<<<<

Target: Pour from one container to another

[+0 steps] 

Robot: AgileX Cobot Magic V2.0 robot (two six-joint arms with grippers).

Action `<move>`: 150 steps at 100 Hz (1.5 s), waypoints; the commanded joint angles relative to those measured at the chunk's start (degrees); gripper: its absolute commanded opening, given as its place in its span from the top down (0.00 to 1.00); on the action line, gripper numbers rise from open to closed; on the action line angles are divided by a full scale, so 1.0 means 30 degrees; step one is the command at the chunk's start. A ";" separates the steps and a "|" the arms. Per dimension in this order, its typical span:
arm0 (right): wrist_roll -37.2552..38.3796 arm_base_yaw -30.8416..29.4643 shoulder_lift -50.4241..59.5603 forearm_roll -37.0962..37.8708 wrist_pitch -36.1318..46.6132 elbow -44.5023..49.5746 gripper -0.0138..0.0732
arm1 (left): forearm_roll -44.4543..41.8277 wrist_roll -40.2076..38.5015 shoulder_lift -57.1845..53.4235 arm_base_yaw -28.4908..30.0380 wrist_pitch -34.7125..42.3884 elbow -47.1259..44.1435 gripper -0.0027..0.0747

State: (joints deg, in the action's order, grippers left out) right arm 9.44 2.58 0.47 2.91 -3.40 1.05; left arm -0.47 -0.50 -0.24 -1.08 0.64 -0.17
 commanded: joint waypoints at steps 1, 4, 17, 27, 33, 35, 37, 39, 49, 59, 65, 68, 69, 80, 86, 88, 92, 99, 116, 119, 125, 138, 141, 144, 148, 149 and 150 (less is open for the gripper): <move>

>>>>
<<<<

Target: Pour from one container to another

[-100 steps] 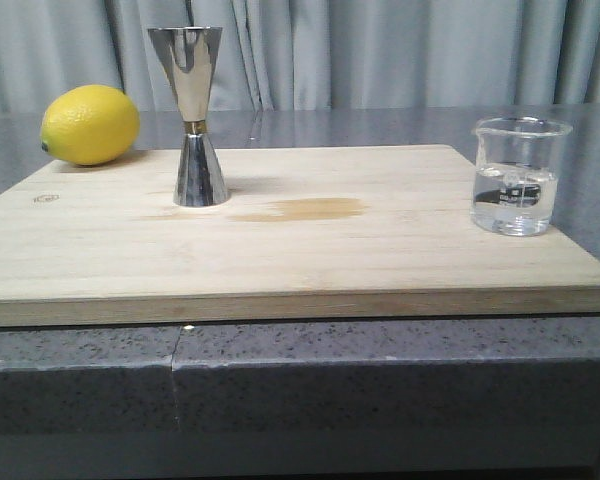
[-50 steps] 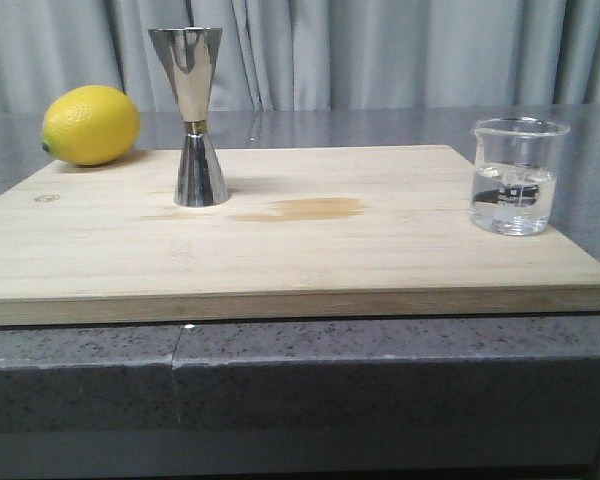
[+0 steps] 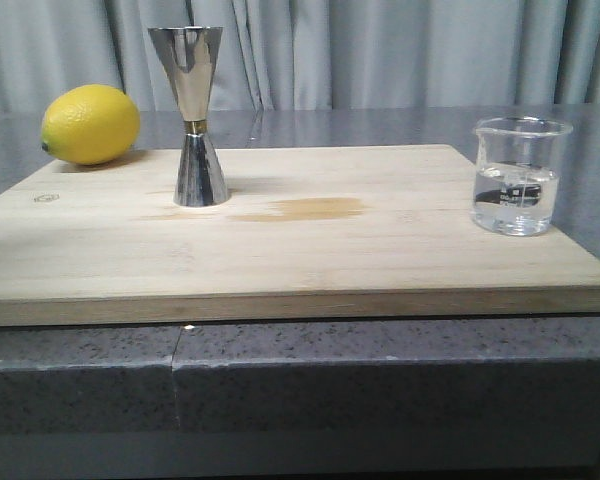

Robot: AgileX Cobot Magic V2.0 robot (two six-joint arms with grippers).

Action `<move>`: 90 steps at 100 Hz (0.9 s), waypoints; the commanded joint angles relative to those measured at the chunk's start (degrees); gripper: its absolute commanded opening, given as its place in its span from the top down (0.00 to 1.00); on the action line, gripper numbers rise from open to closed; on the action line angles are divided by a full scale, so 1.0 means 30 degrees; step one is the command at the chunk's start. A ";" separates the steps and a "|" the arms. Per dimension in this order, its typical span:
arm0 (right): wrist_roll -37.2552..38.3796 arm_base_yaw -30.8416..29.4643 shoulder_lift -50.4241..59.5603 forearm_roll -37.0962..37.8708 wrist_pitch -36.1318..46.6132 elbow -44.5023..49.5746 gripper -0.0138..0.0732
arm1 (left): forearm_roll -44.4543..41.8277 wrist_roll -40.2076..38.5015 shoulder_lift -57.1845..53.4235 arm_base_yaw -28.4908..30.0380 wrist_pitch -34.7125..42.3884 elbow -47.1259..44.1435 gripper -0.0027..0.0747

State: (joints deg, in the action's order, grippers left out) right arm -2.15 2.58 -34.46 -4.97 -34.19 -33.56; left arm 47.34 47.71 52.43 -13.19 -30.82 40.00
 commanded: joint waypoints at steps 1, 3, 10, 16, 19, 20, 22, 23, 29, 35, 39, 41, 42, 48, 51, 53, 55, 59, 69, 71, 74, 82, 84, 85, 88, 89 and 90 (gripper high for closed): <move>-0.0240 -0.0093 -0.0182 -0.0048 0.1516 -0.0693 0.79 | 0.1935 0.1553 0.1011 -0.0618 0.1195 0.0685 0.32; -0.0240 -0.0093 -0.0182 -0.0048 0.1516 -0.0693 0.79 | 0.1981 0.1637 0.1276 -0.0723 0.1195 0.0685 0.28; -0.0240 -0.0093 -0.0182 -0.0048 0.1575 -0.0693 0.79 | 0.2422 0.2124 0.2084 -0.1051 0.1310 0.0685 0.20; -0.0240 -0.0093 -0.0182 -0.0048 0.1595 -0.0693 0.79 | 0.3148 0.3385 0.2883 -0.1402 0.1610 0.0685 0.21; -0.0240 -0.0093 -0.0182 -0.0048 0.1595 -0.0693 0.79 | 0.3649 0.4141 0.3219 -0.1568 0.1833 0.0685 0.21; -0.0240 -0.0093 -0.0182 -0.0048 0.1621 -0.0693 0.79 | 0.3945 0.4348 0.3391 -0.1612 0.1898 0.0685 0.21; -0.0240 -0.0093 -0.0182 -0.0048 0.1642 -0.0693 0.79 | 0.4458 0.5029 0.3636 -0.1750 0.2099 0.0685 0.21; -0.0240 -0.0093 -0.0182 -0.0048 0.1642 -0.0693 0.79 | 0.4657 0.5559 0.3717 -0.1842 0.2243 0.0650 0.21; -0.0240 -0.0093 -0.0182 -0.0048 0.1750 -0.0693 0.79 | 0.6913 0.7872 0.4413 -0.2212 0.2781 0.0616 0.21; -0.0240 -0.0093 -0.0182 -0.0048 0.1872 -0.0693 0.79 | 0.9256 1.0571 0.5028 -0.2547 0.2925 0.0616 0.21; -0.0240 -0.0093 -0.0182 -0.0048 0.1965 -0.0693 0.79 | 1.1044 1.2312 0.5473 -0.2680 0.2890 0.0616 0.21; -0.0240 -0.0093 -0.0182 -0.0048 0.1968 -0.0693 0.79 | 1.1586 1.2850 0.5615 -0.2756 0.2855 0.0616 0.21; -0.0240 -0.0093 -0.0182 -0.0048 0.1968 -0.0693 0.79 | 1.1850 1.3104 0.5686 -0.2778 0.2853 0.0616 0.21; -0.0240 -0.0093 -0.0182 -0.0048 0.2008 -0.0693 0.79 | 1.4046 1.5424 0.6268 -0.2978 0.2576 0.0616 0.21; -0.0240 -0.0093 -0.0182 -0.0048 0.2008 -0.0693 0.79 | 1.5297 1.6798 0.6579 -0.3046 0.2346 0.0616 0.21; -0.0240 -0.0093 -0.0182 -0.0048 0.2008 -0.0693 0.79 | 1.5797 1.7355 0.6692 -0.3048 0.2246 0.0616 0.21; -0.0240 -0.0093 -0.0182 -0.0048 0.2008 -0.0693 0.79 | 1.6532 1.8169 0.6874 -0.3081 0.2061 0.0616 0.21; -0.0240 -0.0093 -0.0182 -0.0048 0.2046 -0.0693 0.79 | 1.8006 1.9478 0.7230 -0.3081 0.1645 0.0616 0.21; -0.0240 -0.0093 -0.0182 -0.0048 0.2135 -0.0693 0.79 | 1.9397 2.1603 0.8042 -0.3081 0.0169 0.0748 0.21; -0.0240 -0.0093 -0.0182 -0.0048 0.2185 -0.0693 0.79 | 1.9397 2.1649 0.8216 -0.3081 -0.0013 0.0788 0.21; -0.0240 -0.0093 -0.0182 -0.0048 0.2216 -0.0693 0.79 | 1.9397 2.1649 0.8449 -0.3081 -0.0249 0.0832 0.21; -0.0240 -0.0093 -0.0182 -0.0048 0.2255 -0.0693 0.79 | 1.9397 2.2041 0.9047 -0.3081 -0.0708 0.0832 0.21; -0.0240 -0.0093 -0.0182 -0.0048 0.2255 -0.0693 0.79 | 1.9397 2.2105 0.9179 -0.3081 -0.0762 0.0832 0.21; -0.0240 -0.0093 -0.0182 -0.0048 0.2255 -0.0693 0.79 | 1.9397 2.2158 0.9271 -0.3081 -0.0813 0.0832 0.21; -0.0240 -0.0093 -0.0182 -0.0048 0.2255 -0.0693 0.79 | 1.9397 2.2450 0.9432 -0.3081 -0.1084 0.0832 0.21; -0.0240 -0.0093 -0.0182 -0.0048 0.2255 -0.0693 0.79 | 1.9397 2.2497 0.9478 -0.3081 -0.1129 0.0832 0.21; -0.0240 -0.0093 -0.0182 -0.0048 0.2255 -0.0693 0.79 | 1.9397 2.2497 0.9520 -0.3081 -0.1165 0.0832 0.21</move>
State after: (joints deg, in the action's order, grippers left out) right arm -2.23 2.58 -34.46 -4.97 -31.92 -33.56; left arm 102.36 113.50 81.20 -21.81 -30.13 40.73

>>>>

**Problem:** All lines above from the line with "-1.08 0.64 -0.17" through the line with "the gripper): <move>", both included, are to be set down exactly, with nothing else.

**Answer area:**
State: (joints deg, in the action's order, grippers left out) right arm 9.44 2.58 0.47 2.91 -3.40 1.05; left arm -0.47 -0.50 -0.24 -1.08 0.64 -0.17
 commanded: joint waypoints at steps 1, 4, 17, 27, 33, 35, 37, 39, 49, 59, 65, 68, 69, 80, 86, 88, 92, 99, 116, 119, 125, 138, 141, 144, 148, 149 and 150 (less is open for the gripper): <move>

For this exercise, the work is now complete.